-- Opening Marker --

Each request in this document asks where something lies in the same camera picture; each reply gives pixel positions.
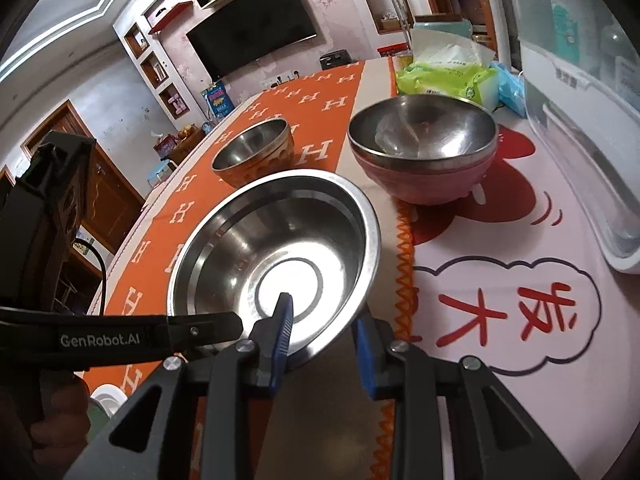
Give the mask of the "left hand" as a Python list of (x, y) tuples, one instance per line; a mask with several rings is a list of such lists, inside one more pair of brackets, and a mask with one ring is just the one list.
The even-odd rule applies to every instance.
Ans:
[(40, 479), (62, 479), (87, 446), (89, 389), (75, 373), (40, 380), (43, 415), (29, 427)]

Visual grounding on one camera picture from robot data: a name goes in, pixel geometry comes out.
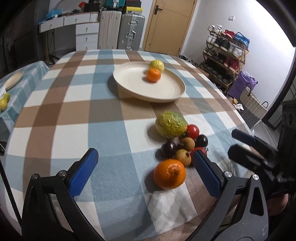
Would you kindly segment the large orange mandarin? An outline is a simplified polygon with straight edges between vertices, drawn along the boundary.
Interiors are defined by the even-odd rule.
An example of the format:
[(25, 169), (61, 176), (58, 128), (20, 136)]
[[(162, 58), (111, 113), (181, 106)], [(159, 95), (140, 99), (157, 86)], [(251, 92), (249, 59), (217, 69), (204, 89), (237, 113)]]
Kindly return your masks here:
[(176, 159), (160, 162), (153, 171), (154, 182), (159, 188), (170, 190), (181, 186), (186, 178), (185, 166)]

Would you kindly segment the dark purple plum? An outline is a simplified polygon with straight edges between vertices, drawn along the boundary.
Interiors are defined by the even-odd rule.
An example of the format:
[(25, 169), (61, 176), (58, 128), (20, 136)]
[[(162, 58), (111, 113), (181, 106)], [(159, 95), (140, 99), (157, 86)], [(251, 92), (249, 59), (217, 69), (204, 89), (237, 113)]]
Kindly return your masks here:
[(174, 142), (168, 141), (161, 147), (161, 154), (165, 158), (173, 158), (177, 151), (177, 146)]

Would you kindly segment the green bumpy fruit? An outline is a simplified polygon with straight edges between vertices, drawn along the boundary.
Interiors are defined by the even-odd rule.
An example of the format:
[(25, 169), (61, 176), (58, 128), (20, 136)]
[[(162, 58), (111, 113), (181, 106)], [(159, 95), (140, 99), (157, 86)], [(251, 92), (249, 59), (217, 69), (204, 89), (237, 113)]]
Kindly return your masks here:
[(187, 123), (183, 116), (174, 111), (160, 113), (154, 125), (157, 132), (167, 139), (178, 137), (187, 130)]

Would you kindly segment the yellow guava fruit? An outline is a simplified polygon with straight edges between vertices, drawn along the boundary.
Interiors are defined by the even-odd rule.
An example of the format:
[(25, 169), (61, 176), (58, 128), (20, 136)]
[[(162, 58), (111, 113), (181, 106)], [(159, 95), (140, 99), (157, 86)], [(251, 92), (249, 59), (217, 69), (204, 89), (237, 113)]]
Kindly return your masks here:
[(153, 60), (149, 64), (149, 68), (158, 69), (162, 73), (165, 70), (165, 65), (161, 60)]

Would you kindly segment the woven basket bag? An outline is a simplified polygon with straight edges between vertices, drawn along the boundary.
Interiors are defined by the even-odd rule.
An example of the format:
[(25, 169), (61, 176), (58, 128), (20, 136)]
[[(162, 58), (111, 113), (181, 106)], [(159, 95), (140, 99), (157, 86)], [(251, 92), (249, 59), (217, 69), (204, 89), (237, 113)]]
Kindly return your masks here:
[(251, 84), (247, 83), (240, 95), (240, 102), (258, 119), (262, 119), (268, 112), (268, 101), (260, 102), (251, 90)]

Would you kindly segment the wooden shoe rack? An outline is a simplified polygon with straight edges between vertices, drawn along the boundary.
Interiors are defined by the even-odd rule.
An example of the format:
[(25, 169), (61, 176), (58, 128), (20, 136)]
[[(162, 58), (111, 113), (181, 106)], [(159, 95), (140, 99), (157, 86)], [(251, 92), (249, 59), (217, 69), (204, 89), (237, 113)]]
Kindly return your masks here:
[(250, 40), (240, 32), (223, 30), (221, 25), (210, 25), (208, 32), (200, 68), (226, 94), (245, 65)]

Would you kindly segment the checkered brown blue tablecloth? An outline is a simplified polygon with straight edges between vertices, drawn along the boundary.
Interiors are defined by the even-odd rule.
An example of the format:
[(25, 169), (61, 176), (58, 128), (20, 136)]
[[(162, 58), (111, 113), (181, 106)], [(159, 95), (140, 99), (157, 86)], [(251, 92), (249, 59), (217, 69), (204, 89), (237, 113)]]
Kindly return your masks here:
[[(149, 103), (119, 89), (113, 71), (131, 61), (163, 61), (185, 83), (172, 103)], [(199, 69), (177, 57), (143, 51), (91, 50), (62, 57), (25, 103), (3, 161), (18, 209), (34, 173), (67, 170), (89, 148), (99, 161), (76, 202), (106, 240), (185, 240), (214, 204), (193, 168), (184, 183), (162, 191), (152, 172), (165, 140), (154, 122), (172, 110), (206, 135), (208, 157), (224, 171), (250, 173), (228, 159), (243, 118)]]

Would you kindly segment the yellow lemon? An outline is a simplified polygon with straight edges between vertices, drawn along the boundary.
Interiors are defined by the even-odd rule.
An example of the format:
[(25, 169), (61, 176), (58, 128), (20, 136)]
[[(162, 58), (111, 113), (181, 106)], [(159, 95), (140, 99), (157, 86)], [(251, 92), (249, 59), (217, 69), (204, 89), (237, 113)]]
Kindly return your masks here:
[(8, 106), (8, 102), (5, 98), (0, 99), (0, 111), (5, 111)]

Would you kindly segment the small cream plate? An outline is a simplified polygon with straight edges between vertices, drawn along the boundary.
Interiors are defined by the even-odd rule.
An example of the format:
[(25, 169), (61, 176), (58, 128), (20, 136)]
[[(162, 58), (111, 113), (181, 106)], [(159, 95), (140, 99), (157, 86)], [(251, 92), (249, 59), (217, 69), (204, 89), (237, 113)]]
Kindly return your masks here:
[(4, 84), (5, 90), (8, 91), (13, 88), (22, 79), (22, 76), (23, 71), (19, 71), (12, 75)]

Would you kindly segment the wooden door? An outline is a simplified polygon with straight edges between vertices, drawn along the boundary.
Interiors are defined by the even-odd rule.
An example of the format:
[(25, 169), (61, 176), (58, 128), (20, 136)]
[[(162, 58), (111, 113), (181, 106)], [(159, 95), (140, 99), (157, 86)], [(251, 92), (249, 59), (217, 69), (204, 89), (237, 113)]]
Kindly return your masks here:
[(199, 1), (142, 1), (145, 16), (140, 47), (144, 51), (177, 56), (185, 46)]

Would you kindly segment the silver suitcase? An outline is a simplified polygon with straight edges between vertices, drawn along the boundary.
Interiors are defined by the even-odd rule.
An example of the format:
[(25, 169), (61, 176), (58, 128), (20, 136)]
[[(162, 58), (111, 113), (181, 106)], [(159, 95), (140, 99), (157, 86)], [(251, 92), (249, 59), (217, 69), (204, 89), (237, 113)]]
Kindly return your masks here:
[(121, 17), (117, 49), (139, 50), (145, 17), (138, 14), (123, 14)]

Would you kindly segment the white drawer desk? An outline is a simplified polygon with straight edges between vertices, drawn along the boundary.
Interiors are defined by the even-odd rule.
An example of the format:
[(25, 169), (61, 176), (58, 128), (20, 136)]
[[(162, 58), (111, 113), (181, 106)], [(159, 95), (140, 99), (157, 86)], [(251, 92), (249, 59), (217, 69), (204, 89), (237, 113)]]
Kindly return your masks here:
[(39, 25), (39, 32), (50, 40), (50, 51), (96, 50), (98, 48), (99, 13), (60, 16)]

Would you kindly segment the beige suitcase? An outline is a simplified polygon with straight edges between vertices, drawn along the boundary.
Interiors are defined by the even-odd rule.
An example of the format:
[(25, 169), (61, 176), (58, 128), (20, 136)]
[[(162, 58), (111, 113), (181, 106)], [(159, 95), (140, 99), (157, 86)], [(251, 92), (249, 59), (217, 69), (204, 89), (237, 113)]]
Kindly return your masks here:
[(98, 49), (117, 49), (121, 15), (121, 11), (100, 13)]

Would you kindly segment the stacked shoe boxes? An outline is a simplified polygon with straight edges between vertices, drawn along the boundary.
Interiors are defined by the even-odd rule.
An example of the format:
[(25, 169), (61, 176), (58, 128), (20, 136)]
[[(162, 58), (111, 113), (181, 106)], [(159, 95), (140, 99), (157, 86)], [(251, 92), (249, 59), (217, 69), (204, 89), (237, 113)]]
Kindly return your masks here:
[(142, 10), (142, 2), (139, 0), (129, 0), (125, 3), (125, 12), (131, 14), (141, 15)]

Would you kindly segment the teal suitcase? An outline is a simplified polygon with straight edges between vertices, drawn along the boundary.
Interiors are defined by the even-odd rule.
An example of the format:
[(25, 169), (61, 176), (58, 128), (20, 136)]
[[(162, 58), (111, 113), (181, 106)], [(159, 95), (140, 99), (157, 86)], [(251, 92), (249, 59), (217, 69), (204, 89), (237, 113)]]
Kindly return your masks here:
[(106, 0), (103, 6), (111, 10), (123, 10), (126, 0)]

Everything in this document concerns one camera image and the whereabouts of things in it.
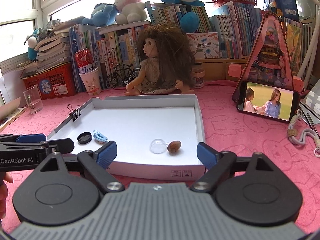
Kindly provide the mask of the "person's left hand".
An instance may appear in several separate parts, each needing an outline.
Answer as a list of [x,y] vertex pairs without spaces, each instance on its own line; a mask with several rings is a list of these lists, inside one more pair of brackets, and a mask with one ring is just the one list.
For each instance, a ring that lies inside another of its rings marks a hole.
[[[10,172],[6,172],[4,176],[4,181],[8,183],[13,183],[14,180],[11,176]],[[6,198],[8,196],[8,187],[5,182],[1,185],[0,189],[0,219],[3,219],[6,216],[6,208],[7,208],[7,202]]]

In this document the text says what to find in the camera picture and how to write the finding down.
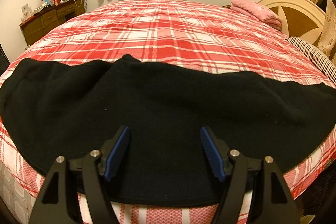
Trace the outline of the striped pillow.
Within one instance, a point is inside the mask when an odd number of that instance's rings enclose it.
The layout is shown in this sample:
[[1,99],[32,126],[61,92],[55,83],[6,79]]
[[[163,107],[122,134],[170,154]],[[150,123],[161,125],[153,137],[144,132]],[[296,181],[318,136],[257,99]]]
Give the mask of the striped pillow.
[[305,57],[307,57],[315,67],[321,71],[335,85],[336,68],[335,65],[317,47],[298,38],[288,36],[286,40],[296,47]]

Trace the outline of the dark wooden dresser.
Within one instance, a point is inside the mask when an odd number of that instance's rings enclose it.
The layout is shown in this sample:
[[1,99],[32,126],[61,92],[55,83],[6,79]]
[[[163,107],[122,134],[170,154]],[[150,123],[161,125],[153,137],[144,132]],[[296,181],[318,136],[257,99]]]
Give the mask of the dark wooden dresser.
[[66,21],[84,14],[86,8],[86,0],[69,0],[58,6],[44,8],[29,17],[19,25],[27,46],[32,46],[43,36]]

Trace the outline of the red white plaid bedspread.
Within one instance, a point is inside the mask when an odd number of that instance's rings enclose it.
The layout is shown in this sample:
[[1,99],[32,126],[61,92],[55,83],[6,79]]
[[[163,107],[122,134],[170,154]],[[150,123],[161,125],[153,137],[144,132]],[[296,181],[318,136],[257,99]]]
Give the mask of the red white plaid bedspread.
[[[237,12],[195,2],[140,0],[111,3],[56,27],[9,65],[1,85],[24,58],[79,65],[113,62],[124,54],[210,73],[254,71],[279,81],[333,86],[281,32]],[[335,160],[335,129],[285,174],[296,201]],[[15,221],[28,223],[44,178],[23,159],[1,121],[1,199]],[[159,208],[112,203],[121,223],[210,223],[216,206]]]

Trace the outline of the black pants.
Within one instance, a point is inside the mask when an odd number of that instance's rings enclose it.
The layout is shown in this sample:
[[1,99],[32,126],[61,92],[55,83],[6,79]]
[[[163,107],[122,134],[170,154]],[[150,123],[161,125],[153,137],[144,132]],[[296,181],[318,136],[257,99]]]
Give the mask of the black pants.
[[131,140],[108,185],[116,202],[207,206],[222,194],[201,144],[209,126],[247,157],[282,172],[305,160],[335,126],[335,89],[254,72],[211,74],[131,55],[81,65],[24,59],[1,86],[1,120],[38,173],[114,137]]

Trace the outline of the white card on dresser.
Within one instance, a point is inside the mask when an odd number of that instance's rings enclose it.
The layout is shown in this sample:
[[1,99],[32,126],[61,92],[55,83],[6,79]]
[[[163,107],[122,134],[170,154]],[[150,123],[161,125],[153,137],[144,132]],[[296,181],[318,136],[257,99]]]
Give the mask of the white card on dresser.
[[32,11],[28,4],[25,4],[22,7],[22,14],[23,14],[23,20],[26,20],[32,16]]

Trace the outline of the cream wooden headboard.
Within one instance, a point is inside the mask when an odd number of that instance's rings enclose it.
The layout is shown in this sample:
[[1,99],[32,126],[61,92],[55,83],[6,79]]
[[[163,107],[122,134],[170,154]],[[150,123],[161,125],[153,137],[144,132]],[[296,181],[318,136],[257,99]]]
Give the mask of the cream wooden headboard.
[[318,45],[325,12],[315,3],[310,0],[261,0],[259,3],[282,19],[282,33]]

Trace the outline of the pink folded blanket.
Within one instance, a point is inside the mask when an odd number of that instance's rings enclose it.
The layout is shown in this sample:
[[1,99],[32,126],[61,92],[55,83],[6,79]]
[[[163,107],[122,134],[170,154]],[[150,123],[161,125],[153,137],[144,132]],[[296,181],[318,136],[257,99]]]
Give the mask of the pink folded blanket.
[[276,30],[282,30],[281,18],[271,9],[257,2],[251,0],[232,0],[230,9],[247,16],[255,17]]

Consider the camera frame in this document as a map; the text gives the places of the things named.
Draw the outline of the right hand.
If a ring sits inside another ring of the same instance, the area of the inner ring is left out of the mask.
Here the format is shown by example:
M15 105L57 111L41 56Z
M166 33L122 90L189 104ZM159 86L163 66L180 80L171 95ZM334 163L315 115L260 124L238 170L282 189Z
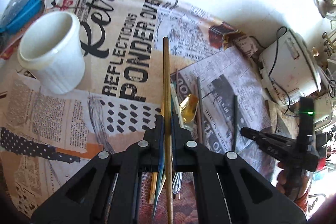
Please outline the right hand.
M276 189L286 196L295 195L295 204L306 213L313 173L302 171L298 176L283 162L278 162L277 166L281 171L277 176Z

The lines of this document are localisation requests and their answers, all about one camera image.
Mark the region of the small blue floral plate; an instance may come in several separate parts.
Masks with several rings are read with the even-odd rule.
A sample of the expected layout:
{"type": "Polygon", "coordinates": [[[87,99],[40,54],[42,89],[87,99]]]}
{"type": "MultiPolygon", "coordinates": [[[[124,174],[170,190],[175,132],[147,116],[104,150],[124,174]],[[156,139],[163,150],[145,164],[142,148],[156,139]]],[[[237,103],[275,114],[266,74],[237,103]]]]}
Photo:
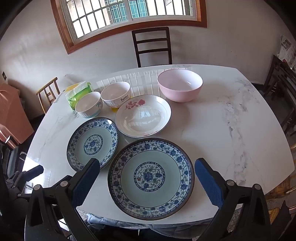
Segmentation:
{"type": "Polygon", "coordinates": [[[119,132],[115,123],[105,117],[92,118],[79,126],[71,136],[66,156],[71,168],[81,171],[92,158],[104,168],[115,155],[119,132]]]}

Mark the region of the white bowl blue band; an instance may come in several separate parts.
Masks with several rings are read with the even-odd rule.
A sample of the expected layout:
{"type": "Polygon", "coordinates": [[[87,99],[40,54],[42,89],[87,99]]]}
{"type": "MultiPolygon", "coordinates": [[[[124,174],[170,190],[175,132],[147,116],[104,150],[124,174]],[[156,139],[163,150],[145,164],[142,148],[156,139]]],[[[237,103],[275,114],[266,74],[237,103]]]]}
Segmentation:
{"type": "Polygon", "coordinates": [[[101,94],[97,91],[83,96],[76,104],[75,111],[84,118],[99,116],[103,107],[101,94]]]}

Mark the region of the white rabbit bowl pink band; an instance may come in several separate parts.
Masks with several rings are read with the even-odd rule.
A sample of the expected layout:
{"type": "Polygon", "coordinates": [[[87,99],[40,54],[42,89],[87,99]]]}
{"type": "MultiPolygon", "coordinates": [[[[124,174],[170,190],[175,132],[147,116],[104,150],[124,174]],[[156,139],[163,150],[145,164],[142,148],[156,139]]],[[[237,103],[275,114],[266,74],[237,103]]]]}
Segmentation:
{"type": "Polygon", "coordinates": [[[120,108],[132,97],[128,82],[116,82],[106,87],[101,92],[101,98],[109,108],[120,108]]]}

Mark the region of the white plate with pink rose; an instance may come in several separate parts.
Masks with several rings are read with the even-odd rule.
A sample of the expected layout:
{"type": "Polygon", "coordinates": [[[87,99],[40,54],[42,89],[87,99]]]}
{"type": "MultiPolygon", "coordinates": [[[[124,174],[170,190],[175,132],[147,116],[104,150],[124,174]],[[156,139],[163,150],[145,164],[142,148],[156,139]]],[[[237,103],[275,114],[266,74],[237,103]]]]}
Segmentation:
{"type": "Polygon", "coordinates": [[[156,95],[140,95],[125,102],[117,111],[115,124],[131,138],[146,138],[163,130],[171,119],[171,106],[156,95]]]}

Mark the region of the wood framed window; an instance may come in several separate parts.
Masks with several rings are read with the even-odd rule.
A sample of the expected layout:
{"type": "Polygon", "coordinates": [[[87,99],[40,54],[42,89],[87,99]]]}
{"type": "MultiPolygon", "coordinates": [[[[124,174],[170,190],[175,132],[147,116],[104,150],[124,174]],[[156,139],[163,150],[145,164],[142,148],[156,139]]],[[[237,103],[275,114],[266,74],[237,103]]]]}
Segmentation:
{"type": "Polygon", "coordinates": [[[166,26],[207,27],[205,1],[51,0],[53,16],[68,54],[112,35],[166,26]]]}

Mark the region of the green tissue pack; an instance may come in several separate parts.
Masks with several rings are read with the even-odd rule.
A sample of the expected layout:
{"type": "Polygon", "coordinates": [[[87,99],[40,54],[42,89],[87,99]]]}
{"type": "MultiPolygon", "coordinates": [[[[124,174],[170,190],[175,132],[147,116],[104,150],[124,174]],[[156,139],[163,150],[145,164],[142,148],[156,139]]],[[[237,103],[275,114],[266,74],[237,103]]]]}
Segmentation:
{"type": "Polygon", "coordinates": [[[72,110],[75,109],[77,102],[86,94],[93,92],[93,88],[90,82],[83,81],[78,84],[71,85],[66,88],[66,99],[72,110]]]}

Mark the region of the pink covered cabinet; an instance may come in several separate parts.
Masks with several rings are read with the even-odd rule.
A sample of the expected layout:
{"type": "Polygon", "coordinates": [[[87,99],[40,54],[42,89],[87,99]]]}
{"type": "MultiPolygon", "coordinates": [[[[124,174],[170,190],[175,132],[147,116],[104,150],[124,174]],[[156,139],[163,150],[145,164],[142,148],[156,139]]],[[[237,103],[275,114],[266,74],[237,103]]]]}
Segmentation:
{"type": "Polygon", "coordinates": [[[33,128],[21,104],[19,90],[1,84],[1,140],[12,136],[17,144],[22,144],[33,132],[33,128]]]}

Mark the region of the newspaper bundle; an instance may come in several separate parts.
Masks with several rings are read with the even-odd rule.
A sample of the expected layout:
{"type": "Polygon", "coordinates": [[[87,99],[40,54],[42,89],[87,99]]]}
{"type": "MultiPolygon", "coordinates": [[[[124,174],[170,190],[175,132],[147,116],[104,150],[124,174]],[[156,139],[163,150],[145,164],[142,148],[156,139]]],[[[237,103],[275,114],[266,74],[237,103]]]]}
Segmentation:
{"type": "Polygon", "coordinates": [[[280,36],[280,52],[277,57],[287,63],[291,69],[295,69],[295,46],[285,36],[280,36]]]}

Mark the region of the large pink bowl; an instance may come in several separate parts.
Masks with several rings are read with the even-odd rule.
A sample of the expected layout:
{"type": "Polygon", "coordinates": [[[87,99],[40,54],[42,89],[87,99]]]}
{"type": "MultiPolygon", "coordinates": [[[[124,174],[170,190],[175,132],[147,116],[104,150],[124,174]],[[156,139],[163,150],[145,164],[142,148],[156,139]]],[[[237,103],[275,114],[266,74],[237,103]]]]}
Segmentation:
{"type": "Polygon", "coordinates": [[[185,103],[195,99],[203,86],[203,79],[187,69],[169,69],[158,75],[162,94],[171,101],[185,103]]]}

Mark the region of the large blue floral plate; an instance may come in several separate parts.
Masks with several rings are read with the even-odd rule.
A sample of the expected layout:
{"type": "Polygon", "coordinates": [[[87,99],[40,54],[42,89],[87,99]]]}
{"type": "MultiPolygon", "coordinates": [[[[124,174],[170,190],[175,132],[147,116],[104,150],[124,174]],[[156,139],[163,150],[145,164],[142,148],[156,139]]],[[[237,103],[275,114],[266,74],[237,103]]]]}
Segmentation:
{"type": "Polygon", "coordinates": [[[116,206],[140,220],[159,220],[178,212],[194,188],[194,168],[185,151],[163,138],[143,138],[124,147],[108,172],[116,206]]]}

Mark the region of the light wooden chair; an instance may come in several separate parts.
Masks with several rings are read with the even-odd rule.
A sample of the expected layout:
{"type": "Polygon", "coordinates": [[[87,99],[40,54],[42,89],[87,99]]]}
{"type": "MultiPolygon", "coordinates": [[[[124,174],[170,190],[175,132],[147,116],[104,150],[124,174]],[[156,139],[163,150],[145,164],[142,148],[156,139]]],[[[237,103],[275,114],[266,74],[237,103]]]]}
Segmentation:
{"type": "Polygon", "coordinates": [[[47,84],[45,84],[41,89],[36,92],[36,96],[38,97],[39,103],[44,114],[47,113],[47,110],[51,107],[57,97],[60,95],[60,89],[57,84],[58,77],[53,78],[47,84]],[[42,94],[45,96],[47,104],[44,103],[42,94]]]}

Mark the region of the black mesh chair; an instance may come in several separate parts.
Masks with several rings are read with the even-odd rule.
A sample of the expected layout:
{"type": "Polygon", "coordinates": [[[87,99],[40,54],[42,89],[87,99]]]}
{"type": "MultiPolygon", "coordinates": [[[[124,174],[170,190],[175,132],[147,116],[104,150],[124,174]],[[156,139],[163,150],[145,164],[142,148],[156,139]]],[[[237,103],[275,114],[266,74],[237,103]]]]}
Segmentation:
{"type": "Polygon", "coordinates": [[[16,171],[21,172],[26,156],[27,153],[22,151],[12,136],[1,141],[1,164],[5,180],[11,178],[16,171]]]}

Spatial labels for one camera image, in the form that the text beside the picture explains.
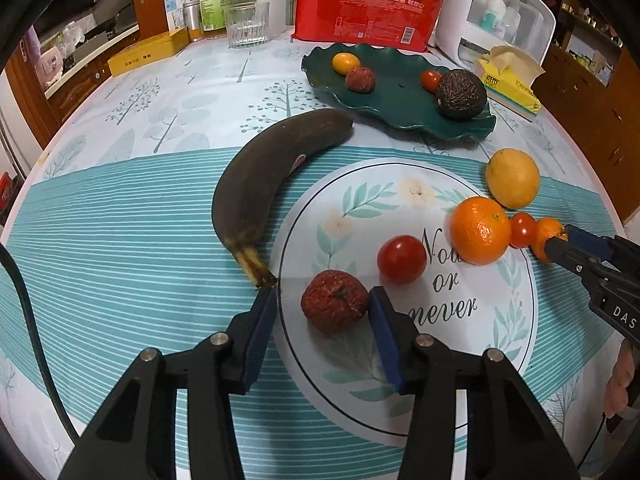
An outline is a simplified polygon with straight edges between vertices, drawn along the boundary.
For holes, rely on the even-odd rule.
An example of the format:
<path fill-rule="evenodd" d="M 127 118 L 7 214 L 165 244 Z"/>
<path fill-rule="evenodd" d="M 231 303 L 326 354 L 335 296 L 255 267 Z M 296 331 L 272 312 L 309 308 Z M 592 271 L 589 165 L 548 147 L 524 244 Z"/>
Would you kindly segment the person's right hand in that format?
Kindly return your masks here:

-- Closing Marker --

• **Exercise brief**:
Find and copy each line of the material that holds the word "shoe".

• **Answer box**:
Would you kindly segment the wooden shoe rack? An outline is a simplified polygon with straight edges between vertices, drawn along the boundary.
Would you kindly segment the stacked shoe boxes? An outline is a simplified polygon with straight edges between vertices, drawn along the boundary.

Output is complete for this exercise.